The gel buffer for electrophoresis according to claim 1, wherein a concentration of the buffer is 50 mM to 300 mM, a concentration of the glycine is 10 mM to 1000 mM, and a concentration of the at least one zwitterion is 10 to 200 mM. liquid.
3. The zwitterion according to claim 1 or 2, wherein the zwitterion is selected from alanine, arginine, cysteine, aspartic acid, glutamic acid, proline, γ-carboxyglutamic acid, γ-aminobutyric acid, 2-aminoisobutyric acid, 6-aminocaproic acid, and CAPS. The gel buffer for electrophoresis as described.
The gel buffer for electrophoresis according to any one of claims 1 to 3, further comprising one or more additives selected from sugars, polyhydric alcohols, and salts.
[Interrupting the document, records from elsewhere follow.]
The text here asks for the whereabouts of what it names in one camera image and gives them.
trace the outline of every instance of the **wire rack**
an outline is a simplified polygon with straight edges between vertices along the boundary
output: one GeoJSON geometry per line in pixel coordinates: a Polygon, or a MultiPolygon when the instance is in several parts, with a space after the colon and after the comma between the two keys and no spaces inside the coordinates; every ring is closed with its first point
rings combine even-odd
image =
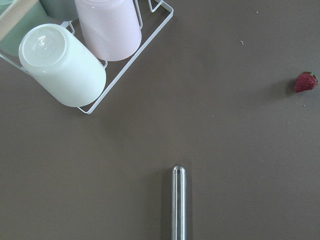
{"type": "MultiPolygon", "coordinates": [[[[118,82],[118,80],[121,78],[121,76],[128,70],[128,68],[134,63],[134,61],[137,59],[137,57],[145,50],[145,48],[149,45],[149,43],[155,38],[155,36],[161,31],[161,29],[169,22],[169,20],[174,15],[174,9],[167,4],[163,0],[154,0],[157,4],[156,6],[152,5],[152,0],[147,0],[149,5],[149,10],[151,13],[154,13],[159,8],[164,8],[166,11],[168,11],[167,17],[162,21],[162,23],[157,26],[157,28],[154,30],[154,32],[147,38],[147,40],[140,46],[140,48],[134,53],[134,55],[130,58],[130,60],[125,64],[125,66],[120,70],[120,72],[116,75],[116,77],[110,82],[110,84],[106,87],[106,89],[102,92],[102,94],[91,104],[90,108],[88,110],[84,110],[83,107],[78,107],[78,109],[85,113],[85,114],[91,114],[96,107],[101,103],[101,101],[106,97],[106,95],[110,92],[110,90],[114,87],[114,85],[118,82]]],[[[136,12],[140,24],[140,29],[143,28],[143,18],[141,15],[139,2],[138,0],[134,0],[136,12]]],[[[75,34],[75,29],[72,25],[72,21],[64,21],[61,24],[62,27],[67,28],[68,26],[71,29],[71,33],[75,34]]],[[[17,63],[16,61],[12,60],[10,57],[6,56],[5,54],[0,52],[0,58],[4,59],[8,63],[15,66],[17,69],[25,72],[26,74],[30,75],[22,66],[20,63],[17,63]]],[[[106,61],[104,63],[104,68],[107,68],[108,62],[106,61]]]]}

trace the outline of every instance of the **mint green cup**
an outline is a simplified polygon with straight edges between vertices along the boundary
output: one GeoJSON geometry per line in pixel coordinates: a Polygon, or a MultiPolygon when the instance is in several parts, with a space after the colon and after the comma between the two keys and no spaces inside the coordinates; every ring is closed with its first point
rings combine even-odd
{"type": "MultiPolygon", "coordinates": [[[[14,2],[14,0],[0,0],[0,14],[14,2]]],[[[50,20],[40,4],[37,2],[28,13],[14,26],[14,28],[0,41],[0,50],[18,57],[19,46],[24,36],[36,26],[48,24],[50,20]]]]}
{"type": "Polygon", "coordinates": [[[75,0],[40,0],[49,17],[61,21],[73,21],[78,18],[75,0]]]}

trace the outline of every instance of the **white cup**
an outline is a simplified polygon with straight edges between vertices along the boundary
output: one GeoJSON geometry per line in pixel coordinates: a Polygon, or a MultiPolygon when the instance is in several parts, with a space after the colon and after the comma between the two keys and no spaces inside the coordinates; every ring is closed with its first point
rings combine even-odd
{"type": "Polygon", "coordinates": [[[20,44],[19,59],[39,84],[69,107],[92,103],[106,85],[103,65],[57,24],[43,24],[30,30],[20,44]]]}

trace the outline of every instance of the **strawberry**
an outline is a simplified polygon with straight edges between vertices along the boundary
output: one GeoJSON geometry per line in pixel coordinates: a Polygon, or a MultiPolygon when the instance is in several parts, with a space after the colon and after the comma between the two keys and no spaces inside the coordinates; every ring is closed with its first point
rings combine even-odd
{"type": "Polygon", "coordinates": [[[296,93],[314,89],[318,85],[316,75],[312,72],[304,72],[298,76],[294,90],[296,93]]]}

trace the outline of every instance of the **cup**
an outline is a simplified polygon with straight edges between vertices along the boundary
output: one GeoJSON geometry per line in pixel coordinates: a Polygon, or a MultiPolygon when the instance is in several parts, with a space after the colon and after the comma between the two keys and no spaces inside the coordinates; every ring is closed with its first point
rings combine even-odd
{"type": "Polygon", "coordinates": [[[119,61],[141,44],[141,31],[132,0],[76,0],[83,37],[99,59],[119,61]]]}
{"type": "Polygon", "coordinates": [[[78,18],[75,0],[40,0],[49,17],[61,21],[73,21],[78,18]]]}
{"type": "Polygon", "coordinates": [[[69,107],[92,103],[106,85],[103,65],[57,24],[44,24],[29,31],[21,42],[19,59],[39,84],[69,107]]]}
{"type": "MultiPolygon", "coordinates": [[[[14,2],[14,0],[0,0],[0,15],[14,2]]],[[[50,20],[37,2],[27,14],[14,26],[14,28],[0,41],[0,50],[18,57],[19,45],[28,31],[34,27],[49,23],[50,20]]]]}
A polyacrylamide gel for electrophoresis produced using the gel buffer for electrophoresis according to any one of claims 1 to 4.
A buffer selected from tris (hydroxymethyl) aminomethane, bis (2-hydroxyethyl) iminotris (hydroxymethyl) methane, monoethanolamine, diethanolamine, and triethanolamine; glycine and acid dissociation constant pKa of 9.6 ≦ A polyacrylamide gel for electrophoresis comprising: at least one zwitterion with pKa ≦ 11; and at least one acid.
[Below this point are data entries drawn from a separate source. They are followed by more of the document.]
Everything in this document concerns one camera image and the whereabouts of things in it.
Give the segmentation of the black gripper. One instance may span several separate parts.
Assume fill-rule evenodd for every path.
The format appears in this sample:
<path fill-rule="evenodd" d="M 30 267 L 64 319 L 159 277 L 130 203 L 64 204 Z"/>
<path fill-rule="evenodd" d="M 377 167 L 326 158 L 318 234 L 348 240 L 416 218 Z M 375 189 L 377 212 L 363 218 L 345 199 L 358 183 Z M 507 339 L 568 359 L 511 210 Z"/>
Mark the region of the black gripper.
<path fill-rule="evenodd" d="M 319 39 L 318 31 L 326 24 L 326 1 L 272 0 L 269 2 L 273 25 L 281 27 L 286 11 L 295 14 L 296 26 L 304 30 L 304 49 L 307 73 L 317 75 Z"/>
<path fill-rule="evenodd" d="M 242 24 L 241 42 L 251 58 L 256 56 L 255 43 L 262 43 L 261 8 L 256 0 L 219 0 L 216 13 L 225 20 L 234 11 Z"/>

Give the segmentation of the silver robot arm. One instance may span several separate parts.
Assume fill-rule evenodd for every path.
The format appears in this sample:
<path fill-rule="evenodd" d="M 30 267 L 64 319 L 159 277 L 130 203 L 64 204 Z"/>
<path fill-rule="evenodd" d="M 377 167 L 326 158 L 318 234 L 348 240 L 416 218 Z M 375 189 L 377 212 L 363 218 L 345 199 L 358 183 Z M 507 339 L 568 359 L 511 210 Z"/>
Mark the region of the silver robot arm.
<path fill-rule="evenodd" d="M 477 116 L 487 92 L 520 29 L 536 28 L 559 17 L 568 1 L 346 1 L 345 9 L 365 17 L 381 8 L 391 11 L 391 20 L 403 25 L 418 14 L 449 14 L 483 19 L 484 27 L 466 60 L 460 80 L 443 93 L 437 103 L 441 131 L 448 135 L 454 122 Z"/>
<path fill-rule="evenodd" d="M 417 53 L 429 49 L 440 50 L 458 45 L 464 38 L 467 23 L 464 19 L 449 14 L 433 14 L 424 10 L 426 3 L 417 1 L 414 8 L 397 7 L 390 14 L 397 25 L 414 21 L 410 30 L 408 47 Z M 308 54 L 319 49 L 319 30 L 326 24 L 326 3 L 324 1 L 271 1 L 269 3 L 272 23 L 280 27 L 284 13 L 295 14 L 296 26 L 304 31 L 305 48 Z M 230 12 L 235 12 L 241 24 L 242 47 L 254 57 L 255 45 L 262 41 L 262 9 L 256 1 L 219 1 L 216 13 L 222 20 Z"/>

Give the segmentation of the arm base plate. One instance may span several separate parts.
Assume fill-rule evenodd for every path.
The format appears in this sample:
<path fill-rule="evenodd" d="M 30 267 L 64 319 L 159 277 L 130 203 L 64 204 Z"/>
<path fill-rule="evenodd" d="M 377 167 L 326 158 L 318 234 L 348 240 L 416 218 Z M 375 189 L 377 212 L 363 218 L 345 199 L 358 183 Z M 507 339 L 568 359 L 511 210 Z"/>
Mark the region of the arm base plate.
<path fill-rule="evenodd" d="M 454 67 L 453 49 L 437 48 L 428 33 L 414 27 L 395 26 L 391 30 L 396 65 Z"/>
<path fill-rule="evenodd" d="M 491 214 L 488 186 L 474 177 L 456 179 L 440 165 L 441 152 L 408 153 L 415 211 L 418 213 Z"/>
The polyacrylamide gel for electrophoresis according to claim 5, which is a precast gel.
A method for separating a polypeptide, protein or nucleic acid using the polyacrylamide gel for electrophoresis according to any one of claims 5 to 7.
Acrylamide; crosslinker; buffer selected from tris (hydroxymethyl) aminomethane, bis (2-hydroxyethyl) iminotris (hydroxymethyl) methane, monoethanolamine, diethanolamine, and triethanolamine; glycine and acid dissociation constant pKa The presence of a polymerization initiator in a condition where the pH is in the range of 5.5 to 7.5, wherein at least one zwitterion with a 9.6 ≦ pKa ≦ 11; and at least one acid; A method for producing a polyacrylamide gel for electrophoresis, which is polymerized under the following conditions.